EXERCISE GOAL
Your task is to copy each line of the records that includes the string "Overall".

EXERCISE DATA
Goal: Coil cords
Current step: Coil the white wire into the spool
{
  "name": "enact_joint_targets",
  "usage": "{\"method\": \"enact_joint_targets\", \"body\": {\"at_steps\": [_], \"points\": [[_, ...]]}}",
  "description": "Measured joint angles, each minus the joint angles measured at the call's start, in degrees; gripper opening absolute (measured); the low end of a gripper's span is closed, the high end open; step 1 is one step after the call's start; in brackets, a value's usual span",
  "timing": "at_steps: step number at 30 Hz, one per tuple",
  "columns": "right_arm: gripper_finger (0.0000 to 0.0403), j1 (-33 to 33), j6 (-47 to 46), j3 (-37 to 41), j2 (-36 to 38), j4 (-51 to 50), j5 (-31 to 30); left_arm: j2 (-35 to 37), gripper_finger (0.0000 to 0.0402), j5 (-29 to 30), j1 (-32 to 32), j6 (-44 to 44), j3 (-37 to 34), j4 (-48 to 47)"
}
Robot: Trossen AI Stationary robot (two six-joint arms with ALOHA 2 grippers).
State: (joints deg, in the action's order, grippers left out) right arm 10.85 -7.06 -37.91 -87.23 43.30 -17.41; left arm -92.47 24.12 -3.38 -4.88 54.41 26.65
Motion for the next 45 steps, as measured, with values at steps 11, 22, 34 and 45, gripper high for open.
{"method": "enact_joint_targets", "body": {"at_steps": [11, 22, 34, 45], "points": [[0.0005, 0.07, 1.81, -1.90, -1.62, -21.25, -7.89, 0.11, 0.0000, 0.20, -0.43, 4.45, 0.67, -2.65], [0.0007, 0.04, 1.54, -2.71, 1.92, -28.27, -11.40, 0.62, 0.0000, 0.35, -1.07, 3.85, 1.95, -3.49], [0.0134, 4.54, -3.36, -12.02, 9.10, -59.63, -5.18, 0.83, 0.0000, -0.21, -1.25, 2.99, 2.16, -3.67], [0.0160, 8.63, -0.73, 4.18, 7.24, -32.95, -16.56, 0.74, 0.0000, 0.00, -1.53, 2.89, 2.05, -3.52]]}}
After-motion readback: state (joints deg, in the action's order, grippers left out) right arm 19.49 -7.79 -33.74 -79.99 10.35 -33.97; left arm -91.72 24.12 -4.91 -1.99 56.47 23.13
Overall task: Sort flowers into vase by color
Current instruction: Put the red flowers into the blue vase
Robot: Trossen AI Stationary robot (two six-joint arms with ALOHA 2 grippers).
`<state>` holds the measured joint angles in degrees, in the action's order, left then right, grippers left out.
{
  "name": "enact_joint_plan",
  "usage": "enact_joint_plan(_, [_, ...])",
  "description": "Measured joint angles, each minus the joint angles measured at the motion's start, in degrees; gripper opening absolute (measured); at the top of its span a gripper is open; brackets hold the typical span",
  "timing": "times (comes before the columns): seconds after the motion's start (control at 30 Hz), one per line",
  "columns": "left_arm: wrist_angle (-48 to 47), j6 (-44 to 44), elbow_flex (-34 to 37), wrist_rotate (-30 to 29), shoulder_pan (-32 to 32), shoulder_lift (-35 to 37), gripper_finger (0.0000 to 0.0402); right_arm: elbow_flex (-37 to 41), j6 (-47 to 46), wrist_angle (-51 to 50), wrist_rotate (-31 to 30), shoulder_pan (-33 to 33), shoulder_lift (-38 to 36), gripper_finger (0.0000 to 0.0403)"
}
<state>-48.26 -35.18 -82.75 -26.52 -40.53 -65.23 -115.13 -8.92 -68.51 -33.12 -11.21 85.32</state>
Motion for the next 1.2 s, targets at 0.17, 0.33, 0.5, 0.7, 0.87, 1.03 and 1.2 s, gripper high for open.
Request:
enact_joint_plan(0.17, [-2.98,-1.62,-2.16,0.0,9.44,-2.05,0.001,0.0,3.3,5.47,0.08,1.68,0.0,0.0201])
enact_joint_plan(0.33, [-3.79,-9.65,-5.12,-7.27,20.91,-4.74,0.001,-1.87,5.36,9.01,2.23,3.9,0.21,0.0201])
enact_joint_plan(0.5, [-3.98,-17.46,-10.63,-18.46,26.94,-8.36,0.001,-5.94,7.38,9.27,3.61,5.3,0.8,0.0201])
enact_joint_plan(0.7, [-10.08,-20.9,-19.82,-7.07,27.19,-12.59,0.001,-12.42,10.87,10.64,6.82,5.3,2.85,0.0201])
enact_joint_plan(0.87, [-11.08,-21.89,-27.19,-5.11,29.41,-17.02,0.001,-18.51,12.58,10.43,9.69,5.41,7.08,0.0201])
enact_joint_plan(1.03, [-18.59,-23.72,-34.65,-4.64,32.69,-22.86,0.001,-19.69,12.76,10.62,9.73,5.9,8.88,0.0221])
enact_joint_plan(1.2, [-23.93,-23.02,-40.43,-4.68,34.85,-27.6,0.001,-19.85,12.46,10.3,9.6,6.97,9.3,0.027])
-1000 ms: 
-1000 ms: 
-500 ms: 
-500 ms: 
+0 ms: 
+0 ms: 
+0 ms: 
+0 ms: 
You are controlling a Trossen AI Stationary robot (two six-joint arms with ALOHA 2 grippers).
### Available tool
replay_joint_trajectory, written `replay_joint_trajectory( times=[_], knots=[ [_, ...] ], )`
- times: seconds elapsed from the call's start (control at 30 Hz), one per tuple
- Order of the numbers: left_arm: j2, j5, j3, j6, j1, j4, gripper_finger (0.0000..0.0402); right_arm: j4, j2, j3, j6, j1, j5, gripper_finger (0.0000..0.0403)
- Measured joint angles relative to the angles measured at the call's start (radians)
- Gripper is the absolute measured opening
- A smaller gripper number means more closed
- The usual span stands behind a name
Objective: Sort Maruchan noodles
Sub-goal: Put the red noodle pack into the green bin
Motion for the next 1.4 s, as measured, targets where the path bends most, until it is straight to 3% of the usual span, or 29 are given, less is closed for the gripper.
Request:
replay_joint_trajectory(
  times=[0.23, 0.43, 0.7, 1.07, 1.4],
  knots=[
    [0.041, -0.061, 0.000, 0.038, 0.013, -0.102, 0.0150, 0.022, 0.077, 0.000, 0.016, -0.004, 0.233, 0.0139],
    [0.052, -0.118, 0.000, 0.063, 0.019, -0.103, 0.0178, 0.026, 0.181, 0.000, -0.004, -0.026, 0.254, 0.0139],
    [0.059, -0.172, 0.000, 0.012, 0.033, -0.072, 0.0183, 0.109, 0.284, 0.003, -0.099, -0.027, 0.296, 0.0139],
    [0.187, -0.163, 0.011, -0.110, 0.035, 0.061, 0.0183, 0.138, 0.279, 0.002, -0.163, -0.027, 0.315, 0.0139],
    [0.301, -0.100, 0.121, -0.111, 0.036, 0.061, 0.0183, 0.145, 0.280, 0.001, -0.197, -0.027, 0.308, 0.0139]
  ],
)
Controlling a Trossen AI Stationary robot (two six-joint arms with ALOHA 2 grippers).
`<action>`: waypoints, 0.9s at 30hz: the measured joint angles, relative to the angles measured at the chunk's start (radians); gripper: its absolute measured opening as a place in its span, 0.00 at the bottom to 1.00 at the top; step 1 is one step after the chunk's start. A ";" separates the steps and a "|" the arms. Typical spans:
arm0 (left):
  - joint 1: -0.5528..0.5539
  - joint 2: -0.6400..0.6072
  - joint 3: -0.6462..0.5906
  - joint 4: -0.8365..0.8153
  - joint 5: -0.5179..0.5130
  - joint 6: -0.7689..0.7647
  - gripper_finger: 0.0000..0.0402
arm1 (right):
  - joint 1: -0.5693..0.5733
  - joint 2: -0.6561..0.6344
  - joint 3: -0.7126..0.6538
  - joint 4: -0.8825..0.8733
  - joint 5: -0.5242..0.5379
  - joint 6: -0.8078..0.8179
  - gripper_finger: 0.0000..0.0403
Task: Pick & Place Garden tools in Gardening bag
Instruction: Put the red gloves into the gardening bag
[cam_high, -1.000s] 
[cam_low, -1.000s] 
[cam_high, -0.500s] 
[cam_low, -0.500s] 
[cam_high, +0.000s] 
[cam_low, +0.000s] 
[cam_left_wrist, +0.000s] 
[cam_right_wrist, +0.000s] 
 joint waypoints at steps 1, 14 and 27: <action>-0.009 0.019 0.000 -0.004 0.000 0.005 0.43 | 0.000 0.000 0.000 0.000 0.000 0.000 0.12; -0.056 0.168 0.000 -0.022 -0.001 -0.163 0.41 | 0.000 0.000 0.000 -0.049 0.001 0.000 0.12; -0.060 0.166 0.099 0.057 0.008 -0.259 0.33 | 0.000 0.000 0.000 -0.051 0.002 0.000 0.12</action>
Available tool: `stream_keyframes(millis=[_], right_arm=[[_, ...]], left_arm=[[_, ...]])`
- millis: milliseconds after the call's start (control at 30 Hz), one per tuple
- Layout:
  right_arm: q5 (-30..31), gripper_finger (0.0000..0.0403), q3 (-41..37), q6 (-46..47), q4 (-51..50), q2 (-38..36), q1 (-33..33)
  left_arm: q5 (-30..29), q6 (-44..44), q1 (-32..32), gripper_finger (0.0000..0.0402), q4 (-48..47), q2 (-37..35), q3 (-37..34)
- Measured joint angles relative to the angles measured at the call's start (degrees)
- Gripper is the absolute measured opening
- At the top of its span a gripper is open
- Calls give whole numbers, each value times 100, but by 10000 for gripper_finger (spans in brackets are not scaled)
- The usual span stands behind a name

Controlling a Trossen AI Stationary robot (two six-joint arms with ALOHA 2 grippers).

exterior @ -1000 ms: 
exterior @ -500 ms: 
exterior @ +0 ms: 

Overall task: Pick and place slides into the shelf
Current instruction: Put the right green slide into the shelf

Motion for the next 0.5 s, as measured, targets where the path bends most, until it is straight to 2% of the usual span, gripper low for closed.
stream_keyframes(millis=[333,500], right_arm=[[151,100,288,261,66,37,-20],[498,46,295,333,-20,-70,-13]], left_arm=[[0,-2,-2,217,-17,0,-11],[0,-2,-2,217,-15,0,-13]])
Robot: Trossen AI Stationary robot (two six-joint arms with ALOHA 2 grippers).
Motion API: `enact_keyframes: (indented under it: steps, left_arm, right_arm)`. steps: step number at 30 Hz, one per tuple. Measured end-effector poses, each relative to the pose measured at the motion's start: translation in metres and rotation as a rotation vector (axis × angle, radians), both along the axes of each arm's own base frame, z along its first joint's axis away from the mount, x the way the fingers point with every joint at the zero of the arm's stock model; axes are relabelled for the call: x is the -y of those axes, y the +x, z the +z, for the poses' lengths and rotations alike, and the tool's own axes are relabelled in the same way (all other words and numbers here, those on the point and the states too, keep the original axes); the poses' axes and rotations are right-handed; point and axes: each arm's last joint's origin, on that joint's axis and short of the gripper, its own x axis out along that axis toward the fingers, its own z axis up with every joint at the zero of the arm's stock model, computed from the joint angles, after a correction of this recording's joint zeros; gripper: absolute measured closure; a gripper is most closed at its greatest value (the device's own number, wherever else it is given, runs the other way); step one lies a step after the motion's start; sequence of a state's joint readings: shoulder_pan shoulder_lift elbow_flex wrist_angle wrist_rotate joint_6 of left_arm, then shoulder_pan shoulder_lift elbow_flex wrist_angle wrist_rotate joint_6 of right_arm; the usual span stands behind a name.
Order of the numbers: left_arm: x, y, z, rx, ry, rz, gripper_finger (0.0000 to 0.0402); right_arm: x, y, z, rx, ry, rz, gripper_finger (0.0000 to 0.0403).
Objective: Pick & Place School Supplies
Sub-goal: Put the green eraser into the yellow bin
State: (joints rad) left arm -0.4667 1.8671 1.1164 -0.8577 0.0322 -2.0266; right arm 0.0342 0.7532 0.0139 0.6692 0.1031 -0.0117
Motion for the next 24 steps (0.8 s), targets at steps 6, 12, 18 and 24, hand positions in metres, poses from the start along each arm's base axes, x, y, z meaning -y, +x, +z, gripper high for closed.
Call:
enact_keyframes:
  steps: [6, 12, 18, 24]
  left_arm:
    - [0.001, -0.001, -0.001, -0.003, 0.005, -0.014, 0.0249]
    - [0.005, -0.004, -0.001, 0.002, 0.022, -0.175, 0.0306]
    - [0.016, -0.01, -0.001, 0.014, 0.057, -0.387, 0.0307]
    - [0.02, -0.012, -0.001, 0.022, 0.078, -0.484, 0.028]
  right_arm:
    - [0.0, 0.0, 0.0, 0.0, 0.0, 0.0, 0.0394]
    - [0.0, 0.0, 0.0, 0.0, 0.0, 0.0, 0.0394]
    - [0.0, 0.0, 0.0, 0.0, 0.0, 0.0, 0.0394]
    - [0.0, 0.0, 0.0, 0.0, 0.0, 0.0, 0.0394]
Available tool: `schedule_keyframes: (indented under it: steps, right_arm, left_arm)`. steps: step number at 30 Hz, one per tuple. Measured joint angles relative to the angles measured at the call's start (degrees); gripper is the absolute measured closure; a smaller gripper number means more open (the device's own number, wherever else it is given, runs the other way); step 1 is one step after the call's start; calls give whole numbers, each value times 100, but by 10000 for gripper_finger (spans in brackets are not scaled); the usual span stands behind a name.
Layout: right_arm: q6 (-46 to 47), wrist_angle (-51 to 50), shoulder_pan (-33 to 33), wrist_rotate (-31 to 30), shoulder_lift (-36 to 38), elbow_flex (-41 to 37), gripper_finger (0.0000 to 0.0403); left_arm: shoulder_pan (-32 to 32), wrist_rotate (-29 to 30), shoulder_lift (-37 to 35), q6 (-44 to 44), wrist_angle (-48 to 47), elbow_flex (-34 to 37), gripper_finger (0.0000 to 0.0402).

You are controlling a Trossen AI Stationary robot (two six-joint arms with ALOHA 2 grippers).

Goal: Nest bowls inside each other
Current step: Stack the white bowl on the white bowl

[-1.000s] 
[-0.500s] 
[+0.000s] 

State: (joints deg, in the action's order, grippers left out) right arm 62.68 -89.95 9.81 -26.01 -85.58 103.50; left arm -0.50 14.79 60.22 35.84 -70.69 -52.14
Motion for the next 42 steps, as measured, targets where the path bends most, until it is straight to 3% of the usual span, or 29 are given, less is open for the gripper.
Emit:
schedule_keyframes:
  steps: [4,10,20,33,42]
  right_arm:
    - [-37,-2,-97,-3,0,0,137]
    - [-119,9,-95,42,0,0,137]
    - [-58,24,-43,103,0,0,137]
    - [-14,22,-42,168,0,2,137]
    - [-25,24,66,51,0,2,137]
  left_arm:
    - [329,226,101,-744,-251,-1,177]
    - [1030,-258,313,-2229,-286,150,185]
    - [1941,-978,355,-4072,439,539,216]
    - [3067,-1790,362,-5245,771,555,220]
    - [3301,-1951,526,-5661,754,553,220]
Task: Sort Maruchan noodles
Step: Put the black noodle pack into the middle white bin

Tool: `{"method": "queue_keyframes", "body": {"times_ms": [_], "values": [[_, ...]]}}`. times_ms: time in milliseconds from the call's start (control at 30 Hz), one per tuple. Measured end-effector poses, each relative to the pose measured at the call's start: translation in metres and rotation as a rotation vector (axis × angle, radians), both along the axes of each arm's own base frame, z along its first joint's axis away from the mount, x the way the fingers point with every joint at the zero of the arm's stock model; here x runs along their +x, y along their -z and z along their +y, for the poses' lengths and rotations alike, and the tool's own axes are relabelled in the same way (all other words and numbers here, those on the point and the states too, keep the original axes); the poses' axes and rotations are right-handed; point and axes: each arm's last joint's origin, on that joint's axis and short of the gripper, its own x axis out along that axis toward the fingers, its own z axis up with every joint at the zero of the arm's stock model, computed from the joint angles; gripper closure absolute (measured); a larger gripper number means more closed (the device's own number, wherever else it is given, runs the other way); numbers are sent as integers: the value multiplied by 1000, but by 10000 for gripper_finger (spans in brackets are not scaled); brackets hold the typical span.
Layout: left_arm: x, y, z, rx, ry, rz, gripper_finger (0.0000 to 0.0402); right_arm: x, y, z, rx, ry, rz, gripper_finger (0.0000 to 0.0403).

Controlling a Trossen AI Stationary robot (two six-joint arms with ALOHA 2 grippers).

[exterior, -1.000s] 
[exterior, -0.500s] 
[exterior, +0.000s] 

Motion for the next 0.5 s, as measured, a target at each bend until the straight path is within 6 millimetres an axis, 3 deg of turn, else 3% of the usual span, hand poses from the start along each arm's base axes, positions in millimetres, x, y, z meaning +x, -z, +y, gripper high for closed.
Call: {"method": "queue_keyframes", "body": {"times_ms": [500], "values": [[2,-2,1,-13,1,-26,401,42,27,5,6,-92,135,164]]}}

TASK ANSWER
Overall task: Sort flowers into vase by color
Overall task: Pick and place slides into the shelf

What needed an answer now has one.